• DIRECTIONS
Scan the material below for the word "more", then copy every line in which it appears.

• DATA SUPPLIED
►

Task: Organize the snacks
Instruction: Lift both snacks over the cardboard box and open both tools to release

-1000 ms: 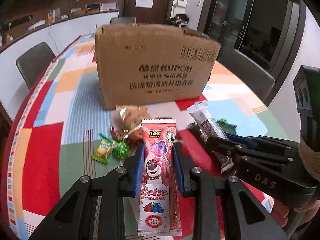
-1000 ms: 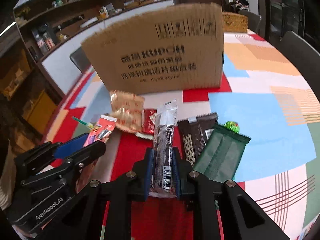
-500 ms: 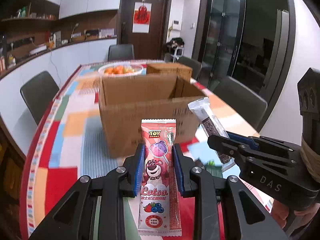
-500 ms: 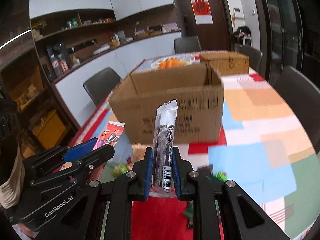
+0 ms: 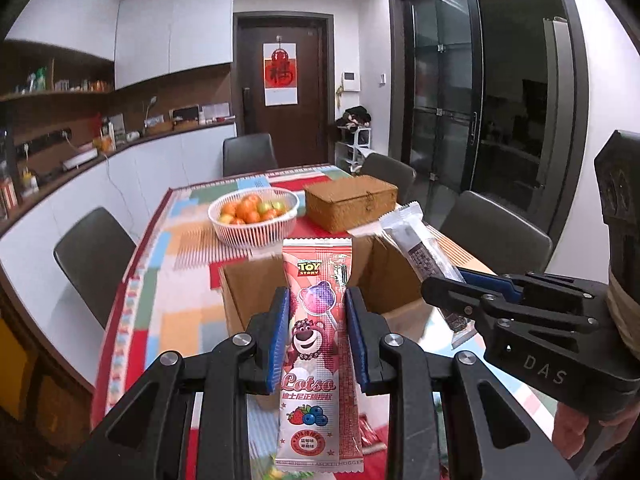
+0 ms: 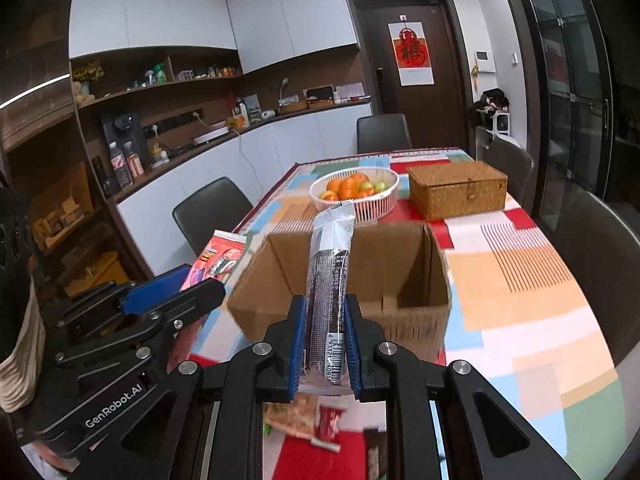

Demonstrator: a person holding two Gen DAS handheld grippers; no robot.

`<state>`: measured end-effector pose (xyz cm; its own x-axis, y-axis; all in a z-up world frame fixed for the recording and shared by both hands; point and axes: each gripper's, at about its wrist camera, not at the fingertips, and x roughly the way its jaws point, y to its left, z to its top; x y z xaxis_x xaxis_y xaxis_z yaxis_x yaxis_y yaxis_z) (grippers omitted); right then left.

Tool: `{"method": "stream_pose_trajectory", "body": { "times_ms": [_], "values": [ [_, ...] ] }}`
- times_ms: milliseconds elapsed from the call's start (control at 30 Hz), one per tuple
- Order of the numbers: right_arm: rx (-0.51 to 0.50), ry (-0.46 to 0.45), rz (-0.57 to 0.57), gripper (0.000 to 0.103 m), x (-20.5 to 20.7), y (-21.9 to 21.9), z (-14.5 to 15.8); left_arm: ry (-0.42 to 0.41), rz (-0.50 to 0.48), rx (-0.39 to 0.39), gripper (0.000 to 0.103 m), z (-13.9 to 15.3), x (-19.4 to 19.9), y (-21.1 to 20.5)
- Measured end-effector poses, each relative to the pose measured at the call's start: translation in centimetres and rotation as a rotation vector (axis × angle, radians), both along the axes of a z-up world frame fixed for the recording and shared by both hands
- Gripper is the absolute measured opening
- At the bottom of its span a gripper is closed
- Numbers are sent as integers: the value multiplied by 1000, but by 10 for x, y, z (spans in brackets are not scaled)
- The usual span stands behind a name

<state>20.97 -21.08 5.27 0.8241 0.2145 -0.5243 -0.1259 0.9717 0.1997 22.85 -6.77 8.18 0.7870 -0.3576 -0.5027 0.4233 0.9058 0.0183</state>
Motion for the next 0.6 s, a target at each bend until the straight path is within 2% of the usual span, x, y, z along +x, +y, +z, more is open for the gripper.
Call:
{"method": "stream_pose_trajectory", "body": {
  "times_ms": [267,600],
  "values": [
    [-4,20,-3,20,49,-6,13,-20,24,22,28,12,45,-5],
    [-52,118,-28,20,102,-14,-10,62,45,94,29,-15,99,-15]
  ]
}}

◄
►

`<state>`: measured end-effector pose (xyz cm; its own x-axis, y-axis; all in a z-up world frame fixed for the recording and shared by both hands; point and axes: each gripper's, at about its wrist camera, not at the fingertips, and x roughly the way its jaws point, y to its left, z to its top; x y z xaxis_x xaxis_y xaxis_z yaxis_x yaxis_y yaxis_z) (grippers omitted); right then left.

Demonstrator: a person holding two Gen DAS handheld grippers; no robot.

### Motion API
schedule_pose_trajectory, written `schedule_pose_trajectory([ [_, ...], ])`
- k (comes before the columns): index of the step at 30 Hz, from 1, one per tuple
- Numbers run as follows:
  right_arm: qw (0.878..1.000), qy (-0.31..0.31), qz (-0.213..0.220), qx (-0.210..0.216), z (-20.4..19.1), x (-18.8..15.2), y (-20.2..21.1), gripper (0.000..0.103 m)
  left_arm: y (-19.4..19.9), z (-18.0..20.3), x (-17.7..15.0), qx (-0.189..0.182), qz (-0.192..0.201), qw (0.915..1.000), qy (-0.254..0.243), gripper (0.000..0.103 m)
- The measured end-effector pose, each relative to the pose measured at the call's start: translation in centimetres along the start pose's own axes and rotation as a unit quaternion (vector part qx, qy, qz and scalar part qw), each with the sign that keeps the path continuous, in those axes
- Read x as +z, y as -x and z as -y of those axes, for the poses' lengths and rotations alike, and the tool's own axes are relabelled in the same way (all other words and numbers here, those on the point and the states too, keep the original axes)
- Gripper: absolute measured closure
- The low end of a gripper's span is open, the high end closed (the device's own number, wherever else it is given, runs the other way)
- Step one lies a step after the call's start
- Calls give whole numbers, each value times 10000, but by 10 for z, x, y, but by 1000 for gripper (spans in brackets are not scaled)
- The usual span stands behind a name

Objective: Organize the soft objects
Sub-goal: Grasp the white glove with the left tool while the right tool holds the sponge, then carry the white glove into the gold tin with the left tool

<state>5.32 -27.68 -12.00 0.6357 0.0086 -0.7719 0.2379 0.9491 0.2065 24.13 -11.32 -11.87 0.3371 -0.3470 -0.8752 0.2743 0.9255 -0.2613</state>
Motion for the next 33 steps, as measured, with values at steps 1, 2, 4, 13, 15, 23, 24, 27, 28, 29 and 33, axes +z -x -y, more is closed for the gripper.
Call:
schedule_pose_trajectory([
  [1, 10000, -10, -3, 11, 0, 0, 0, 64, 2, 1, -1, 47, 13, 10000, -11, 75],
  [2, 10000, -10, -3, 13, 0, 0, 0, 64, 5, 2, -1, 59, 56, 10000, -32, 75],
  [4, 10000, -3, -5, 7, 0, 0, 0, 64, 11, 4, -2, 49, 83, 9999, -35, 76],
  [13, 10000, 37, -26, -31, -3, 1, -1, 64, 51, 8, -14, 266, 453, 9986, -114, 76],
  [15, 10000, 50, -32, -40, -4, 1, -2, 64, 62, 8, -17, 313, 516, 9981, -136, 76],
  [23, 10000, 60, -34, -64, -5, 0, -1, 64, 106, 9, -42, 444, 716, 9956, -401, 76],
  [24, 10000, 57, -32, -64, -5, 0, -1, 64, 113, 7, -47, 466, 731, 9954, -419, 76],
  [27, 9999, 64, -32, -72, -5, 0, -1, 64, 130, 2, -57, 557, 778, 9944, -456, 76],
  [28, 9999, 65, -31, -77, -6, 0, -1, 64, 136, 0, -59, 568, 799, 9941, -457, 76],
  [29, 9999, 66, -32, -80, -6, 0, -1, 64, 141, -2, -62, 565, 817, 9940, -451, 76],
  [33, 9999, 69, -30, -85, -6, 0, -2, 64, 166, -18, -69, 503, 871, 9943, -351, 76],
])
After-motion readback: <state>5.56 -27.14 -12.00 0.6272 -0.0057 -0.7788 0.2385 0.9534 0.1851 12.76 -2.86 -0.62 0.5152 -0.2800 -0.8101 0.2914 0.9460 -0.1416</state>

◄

• WRITTEN RESPONSE
Motion for the next 0.6 s, a target at each bend until the straight path is within 2% of the usual span, x, y, z along +x, +y, +z, more is open for the gripper.
Motion for the next 33 steps, as measured, with values at steps 1, 2, 4, 13, 15, 23, 24, 27, 28, 29 and 33, axes +z -x -y, more is closed for the gripper.

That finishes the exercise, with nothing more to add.